[Items from a dataset]
━━━━━━━━━━

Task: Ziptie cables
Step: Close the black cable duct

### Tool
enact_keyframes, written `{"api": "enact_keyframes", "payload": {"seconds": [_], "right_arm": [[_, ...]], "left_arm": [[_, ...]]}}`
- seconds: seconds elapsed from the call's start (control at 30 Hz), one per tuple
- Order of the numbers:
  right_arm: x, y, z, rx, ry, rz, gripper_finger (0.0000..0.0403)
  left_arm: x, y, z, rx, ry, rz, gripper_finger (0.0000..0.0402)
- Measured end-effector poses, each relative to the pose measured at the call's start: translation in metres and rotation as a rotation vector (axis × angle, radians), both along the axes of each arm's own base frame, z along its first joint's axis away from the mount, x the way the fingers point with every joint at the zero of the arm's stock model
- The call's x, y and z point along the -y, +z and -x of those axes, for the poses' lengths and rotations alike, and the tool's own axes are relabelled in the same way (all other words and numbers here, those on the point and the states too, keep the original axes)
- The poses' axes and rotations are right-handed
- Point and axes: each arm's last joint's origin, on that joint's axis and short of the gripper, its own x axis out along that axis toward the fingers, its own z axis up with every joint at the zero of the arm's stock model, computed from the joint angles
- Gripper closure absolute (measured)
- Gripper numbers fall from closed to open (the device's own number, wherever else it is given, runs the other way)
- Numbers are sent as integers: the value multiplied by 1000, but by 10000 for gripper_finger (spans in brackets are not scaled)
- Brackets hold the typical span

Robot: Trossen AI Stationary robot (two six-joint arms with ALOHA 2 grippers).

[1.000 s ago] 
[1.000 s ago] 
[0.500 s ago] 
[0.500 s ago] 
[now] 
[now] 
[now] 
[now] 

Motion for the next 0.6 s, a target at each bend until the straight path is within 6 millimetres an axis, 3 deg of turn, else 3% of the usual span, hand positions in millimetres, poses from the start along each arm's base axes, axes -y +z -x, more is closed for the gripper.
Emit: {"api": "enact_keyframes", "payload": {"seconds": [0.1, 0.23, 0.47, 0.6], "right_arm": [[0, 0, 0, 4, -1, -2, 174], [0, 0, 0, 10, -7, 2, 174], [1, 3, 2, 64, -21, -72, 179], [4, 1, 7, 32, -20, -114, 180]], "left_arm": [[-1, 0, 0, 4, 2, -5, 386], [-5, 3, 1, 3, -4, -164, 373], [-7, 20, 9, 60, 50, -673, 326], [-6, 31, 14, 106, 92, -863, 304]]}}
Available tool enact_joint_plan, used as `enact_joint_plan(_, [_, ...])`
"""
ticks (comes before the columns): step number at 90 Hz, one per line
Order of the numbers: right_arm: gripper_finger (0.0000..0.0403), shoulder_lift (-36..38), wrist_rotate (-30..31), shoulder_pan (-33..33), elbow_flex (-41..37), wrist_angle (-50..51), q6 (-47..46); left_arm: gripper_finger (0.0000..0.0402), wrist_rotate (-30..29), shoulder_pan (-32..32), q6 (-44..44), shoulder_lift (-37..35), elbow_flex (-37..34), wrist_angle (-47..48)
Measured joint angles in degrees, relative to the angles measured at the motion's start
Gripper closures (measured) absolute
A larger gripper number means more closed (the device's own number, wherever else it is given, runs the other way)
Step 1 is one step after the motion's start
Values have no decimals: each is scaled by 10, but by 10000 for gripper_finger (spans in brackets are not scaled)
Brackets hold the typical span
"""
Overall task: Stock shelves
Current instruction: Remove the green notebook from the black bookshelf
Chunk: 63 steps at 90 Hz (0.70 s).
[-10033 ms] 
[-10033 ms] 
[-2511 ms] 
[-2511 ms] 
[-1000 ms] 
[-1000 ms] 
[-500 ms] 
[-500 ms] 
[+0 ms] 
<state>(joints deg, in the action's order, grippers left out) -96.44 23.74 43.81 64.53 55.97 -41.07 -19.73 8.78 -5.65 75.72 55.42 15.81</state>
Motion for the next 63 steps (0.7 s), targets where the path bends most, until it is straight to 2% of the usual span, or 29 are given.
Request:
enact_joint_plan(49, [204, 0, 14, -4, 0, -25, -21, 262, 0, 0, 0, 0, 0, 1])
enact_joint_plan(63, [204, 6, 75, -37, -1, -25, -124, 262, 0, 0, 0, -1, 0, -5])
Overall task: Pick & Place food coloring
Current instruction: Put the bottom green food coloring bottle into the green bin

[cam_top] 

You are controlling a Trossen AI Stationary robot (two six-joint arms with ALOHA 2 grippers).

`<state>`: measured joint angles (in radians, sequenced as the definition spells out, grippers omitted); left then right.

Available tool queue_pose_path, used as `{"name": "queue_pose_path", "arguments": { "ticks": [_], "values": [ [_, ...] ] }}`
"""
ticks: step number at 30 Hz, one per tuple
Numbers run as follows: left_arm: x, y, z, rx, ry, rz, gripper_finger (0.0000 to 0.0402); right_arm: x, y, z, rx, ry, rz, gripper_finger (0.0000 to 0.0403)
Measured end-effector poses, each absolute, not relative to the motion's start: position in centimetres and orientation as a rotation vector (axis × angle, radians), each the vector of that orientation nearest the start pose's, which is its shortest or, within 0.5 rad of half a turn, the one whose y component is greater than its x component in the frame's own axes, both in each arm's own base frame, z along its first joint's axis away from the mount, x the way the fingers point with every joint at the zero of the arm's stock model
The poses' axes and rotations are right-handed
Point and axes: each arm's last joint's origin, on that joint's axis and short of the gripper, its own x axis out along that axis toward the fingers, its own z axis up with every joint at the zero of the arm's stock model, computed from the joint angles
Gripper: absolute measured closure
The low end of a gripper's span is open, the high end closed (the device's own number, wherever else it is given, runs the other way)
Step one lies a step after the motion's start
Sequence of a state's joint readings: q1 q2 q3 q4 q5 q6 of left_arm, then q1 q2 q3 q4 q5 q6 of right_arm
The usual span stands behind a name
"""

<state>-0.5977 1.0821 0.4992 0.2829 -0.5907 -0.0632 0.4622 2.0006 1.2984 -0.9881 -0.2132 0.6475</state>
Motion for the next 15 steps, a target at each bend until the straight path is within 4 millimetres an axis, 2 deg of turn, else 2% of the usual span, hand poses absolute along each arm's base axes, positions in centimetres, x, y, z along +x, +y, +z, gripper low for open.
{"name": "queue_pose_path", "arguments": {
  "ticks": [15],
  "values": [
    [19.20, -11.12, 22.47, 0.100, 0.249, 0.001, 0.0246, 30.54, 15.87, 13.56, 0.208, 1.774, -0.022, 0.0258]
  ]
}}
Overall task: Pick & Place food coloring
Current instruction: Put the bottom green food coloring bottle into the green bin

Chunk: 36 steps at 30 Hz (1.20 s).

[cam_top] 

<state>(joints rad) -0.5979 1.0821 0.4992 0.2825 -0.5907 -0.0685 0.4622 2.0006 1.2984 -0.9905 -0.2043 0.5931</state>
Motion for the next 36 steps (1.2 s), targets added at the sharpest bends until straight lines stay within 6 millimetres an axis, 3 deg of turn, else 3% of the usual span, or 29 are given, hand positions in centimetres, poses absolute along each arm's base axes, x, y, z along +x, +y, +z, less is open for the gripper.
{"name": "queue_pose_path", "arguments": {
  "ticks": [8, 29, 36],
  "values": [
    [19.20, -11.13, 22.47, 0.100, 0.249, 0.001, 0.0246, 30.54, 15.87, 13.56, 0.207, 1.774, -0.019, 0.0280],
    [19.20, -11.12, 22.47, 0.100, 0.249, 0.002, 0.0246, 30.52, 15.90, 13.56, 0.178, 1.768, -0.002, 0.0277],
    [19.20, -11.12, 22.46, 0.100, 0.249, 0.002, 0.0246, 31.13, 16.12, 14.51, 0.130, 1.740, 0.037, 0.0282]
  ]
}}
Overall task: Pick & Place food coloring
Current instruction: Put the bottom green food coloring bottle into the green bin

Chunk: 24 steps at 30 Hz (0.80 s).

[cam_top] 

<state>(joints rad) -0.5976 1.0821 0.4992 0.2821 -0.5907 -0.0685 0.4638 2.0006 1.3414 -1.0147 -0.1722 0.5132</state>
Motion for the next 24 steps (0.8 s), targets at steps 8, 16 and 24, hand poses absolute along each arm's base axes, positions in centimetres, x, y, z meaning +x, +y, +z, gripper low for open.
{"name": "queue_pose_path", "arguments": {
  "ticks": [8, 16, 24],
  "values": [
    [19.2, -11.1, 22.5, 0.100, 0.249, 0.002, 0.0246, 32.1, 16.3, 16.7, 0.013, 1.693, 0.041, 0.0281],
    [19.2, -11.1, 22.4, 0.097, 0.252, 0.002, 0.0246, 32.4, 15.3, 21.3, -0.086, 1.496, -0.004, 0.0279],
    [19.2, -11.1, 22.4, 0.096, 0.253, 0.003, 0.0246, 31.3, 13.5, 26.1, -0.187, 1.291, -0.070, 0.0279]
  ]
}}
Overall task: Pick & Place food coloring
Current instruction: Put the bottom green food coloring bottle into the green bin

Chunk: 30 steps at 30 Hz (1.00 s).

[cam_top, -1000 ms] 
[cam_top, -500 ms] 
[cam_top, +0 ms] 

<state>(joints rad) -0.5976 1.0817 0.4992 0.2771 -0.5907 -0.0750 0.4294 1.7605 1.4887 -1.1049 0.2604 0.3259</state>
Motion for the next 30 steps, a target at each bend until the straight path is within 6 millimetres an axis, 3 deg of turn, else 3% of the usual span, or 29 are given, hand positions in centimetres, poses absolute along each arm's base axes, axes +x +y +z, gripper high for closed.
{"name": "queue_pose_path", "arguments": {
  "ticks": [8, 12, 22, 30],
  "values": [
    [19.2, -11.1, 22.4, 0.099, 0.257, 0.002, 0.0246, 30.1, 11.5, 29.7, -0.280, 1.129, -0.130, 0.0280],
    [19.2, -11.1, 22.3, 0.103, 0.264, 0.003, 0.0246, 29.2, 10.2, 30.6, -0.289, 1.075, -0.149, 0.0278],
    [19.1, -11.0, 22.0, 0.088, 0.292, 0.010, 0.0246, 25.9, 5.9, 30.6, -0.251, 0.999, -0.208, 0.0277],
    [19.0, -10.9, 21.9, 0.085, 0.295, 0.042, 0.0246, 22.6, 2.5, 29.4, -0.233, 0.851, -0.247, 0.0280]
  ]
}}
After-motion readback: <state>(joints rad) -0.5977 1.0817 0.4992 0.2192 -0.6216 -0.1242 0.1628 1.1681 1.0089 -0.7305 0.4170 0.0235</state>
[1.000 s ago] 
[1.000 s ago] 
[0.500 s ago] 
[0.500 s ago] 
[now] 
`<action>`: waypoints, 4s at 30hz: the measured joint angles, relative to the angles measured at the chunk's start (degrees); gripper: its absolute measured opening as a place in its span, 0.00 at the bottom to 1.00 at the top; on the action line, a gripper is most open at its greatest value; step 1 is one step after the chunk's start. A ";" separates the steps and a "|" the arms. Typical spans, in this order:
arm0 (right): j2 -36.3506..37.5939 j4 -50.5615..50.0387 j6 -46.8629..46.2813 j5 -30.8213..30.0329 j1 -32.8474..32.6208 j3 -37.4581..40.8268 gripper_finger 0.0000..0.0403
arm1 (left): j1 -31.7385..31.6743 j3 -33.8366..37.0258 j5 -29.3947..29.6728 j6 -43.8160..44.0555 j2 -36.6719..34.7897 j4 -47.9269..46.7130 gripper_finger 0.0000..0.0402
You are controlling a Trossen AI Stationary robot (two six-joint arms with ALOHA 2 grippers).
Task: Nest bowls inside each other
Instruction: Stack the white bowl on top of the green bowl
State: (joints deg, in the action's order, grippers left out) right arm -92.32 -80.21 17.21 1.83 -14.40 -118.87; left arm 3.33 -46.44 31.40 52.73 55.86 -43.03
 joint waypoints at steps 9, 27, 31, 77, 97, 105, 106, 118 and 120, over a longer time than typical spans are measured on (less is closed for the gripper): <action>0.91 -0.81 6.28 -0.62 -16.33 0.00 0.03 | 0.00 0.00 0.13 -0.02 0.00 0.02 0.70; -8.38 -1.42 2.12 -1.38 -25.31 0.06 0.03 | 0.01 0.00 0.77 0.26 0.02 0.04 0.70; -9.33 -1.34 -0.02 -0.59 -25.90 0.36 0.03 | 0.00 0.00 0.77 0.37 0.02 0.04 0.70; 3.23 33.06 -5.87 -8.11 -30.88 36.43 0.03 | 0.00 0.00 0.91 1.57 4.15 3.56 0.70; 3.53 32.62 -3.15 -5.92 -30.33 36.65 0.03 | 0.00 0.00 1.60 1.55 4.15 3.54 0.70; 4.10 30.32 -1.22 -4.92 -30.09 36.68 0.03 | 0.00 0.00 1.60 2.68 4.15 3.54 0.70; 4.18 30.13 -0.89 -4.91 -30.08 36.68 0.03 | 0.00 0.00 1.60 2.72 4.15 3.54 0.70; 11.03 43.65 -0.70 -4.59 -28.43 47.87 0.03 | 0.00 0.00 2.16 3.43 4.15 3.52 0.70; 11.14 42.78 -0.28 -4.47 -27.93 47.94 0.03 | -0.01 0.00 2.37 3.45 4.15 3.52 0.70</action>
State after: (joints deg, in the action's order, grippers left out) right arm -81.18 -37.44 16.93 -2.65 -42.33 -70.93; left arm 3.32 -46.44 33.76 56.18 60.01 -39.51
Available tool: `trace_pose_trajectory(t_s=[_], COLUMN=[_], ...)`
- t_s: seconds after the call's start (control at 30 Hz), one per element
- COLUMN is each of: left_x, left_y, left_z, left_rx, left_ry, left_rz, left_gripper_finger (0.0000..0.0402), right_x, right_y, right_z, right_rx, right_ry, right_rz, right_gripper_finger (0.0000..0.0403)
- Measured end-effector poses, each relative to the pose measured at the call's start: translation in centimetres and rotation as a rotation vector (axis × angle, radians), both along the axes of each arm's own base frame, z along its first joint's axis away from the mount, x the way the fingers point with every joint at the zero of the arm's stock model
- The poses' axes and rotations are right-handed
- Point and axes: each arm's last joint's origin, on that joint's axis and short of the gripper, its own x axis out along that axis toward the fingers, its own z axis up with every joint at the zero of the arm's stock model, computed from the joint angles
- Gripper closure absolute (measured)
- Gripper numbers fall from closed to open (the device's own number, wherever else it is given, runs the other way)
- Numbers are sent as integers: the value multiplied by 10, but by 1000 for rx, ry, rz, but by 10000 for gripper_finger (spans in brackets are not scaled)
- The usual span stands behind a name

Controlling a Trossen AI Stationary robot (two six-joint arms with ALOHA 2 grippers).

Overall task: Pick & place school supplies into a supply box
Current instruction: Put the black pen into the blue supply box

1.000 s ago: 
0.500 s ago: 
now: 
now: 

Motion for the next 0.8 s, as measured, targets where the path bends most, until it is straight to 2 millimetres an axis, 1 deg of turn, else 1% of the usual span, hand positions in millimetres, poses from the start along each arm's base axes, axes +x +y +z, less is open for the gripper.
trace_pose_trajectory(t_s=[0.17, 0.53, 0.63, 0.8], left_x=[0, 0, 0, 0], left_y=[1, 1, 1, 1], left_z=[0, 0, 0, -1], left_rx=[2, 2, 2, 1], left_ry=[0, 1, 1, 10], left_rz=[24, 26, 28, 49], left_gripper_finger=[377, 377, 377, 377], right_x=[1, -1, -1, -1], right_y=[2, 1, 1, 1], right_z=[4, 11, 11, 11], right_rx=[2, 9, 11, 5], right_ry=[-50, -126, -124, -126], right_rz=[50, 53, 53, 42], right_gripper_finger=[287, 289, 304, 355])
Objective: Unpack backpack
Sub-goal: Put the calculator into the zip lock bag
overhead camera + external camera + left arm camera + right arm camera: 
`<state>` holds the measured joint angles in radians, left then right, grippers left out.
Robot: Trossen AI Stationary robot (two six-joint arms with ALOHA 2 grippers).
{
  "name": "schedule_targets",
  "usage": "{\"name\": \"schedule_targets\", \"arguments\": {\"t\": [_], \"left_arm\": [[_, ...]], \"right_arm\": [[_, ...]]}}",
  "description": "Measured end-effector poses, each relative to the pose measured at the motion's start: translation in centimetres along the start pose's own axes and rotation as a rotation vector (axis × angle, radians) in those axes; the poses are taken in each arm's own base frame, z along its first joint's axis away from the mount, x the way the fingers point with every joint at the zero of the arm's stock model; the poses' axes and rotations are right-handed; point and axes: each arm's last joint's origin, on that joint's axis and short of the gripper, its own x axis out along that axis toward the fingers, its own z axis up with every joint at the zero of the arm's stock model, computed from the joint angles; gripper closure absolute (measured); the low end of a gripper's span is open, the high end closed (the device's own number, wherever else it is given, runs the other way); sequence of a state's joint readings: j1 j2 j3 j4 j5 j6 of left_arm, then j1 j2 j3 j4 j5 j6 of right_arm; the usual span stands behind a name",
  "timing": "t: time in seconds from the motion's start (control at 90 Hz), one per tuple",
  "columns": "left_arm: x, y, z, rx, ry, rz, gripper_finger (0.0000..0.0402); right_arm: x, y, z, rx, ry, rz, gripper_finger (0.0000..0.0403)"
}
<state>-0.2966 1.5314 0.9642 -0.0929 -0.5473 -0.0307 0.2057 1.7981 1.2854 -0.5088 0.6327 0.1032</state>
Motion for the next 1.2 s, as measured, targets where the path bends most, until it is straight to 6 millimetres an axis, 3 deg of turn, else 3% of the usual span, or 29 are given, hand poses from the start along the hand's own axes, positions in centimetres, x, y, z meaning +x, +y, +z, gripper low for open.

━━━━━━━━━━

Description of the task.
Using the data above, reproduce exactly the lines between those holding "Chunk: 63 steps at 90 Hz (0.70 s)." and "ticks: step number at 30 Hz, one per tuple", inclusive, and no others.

Finished task.
Chunk: 63 steps at 90 Hz (0.70 s).
[-10033 ms] 
[-10033 ms] 
[-2511 ms] 
[-2511 ms] 
[-1000 ms] 
[-1000 ms] 
[-500 ms] 
[-500 ms] 
[+0 ms] 
<state>(joints deg, in the action's order, grippers left out) -96.44 23.74 43.81 64.53 55.97 -41.07 -19.73 8.78 -5.65 75.72 55.42 15.81</state>
Motion for the next 63 steps (0.7 s), targets where the path bends most, until it is straight to 2% of the usual span, or 29 are given.
Request:
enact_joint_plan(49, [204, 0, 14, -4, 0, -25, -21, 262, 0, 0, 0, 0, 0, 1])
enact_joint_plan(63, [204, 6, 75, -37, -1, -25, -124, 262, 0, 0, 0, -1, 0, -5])
Overall task: Pick & Place food coloring
Current instruction: Put the bottom green food coloring bottle into the green bin

[cam_top] 

You are controlling a Trossen AI Stationary robot (two six-joint arms with ALOHA 2 grippers).

`<state>`: measured joint angles (in radians, sequenced as the definition spells out, grippers omitted); left then right.

Available tool queue_pose_path, used as `{"name": "queue_pose_path", "arguments": { "ticks": [_], "values": [ [_, ...] ] }}`
"""
ticks: step number at 30 Hz, one per tuple

The output has been completed.